--- TASK INSTRUCTIONS ---
Using the data below, find how many lines include the word "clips" and report that figure alone.
Segment Start: SUPPLIED ENTRIES
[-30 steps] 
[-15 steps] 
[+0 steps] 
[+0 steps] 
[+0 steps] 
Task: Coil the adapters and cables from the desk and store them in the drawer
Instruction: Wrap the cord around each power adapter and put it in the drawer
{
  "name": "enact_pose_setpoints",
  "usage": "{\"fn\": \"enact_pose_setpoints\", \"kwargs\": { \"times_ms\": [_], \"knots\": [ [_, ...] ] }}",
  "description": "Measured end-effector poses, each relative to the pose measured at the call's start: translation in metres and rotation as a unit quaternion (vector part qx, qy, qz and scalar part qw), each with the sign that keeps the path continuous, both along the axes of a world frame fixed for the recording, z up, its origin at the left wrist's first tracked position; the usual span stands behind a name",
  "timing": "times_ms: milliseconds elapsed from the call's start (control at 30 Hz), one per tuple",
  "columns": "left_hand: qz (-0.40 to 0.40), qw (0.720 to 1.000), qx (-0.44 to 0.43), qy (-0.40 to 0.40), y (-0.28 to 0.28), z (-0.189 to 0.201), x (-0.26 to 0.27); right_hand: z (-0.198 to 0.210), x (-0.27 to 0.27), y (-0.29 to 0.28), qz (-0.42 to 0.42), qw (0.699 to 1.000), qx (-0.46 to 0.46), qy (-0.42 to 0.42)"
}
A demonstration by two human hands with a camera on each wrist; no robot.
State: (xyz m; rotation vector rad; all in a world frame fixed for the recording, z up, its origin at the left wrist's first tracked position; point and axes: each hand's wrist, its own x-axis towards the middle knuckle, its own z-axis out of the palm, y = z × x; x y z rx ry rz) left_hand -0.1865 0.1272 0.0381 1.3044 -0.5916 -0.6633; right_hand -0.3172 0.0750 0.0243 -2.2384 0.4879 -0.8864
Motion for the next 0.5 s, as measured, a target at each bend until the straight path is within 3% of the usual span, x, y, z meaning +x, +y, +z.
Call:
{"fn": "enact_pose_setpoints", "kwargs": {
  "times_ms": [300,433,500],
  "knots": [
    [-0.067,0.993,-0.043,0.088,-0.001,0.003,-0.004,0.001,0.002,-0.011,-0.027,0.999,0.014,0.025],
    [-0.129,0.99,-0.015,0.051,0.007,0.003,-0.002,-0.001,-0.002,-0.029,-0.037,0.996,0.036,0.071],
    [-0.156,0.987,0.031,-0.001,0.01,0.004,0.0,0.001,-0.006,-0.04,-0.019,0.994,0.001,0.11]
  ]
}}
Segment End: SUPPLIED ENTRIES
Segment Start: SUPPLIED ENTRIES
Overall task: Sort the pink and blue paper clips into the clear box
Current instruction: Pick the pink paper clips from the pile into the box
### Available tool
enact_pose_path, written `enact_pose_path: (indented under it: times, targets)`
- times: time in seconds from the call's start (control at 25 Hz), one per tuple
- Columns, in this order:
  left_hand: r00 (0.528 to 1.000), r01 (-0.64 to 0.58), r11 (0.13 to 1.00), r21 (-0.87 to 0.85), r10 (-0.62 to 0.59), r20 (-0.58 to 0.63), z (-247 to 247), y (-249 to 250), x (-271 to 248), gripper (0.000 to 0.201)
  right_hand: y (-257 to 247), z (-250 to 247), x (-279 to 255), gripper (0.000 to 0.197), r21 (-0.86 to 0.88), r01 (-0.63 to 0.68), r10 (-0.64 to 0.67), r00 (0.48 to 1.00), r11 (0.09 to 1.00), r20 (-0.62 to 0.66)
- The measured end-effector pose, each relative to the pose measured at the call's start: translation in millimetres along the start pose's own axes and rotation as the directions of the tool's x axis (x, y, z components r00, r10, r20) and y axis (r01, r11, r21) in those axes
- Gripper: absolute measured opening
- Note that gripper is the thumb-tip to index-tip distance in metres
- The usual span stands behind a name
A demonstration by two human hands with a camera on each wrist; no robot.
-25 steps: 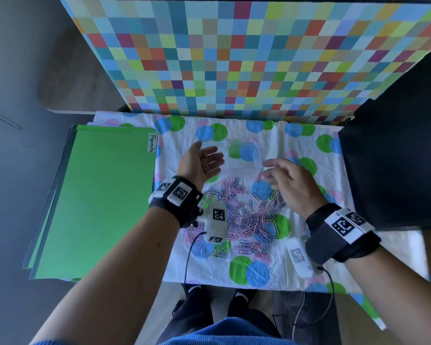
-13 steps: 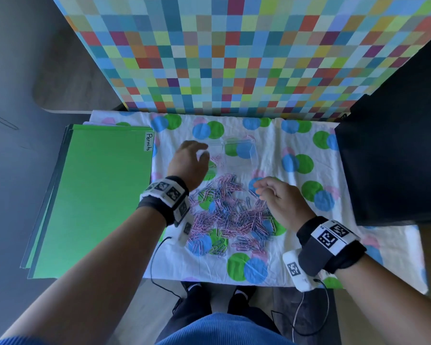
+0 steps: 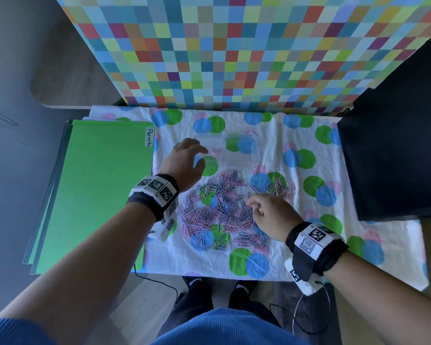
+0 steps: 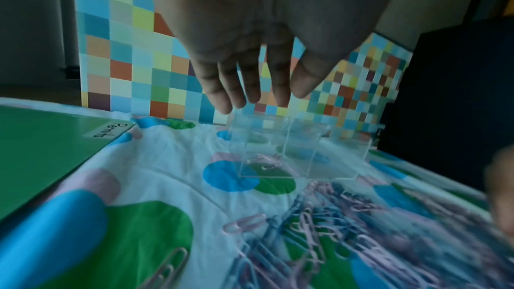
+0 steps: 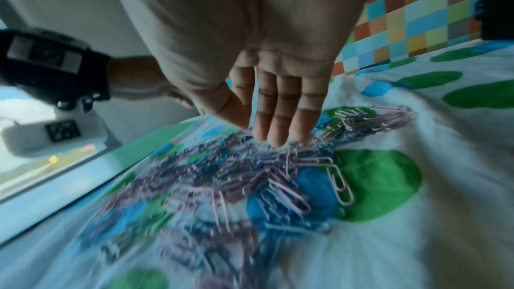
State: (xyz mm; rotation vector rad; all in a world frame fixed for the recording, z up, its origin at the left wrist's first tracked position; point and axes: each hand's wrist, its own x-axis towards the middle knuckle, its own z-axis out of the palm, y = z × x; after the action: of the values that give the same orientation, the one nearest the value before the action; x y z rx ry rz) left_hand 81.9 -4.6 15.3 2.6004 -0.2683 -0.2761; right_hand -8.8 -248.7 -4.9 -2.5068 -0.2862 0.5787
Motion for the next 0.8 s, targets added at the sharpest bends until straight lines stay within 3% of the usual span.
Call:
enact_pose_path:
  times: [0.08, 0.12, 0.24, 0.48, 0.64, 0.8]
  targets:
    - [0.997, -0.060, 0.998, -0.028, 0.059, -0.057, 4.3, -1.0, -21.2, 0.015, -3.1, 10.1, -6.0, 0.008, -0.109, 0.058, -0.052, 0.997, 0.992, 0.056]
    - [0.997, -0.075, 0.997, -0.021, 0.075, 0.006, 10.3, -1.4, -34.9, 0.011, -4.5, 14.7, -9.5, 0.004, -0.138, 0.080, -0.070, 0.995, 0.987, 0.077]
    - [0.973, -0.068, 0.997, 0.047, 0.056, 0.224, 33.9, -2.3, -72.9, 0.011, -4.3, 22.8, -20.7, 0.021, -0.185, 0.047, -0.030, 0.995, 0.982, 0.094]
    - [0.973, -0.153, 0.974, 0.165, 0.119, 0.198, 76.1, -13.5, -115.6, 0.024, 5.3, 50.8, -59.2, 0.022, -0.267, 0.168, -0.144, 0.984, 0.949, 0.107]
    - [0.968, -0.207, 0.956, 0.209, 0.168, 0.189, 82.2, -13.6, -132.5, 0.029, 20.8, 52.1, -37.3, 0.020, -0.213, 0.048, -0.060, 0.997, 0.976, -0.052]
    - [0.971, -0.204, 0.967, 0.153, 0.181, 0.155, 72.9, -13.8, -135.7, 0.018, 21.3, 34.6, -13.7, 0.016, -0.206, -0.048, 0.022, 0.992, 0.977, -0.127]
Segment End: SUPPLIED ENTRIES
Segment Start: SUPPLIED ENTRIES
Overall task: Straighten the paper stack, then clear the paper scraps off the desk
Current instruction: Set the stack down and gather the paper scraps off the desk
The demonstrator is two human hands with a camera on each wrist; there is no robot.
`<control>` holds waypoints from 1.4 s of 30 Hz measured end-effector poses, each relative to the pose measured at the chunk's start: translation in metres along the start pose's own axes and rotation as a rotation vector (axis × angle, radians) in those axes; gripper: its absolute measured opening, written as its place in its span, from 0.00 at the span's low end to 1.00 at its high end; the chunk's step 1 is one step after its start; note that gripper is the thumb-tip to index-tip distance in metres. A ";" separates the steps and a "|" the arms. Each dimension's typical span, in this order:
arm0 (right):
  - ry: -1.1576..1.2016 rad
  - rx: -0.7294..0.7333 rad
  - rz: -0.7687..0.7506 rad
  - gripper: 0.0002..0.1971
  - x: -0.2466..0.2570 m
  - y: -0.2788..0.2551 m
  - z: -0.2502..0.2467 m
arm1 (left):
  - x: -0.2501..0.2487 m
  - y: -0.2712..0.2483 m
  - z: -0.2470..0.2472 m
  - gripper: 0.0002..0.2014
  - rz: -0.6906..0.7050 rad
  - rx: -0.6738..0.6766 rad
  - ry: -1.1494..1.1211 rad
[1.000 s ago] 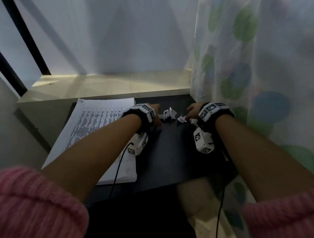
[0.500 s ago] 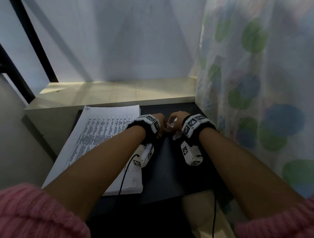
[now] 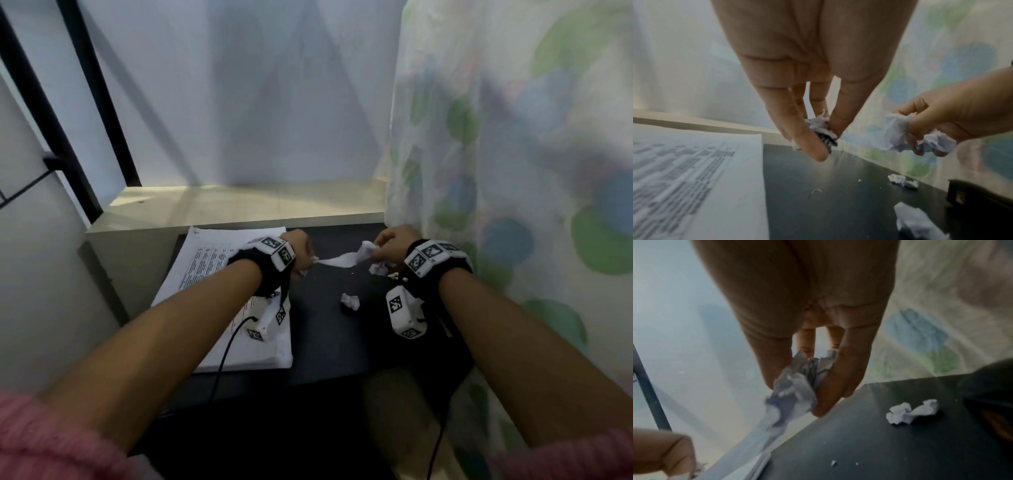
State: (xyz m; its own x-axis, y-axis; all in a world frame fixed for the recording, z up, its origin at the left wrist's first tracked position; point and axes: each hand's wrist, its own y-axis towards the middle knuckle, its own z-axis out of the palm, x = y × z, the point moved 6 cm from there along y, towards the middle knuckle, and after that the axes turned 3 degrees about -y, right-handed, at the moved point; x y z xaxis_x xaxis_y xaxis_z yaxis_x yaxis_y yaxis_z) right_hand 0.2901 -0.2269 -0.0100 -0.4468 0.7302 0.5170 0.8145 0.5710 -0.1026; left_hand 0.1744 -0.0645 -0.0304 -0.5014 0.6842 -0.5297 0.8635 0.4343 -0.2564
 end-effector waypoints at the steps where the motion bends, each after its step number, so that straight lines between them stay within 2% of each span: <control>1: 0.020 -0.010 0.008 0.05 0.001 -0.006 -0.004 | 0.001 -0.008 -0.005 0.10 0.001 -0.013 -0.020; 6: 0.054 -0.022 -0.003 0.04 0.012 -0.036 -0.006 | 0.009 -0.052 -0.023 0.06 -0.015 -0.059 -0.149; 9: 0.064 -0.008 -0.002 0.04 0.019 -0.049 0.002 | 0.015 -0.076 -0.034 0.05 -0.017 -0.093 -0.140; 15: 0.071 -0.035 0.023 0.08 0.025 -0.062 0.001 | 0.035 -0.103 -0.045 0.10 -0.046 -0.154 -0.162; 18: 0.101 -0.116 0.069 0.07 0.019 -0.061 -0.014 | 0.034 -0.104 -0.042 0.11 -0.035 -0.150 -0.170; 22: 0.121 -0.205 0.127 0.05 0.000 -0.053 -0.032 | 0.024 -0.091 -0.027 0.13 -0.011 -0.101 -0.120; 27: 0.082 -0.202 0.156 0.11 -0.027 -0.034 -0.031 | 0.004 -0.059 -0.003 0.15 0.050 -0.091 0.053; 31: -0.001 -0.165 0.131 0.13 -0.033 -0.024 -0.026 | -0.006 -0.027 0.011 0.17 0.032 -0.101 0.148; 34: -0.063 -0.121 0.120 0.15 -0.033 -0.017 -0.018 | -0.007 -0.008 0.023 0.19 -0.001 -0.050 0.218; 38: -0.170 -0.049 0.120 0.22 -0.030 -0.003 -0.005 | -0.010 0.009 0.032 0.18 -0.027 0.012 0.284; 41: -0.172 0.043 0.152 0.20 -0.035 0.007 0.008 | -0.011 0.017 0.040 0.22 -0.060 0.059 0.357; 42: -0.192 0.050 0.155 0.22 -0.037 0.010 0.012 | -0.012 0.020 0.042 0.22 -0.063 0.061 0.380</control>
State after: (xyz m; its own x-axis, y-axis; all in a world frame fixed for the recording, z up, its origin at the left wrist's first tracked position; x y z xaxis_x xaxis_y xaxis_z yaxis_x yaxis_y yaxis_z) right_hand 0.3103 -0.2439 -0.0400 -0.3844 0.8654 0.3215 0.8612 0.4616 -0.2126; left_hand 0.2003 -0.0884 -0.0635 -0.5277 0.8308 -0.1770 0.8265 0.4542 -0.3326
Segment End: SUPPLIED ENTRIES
--- SOLUTION TO THE PROBLEM ---
2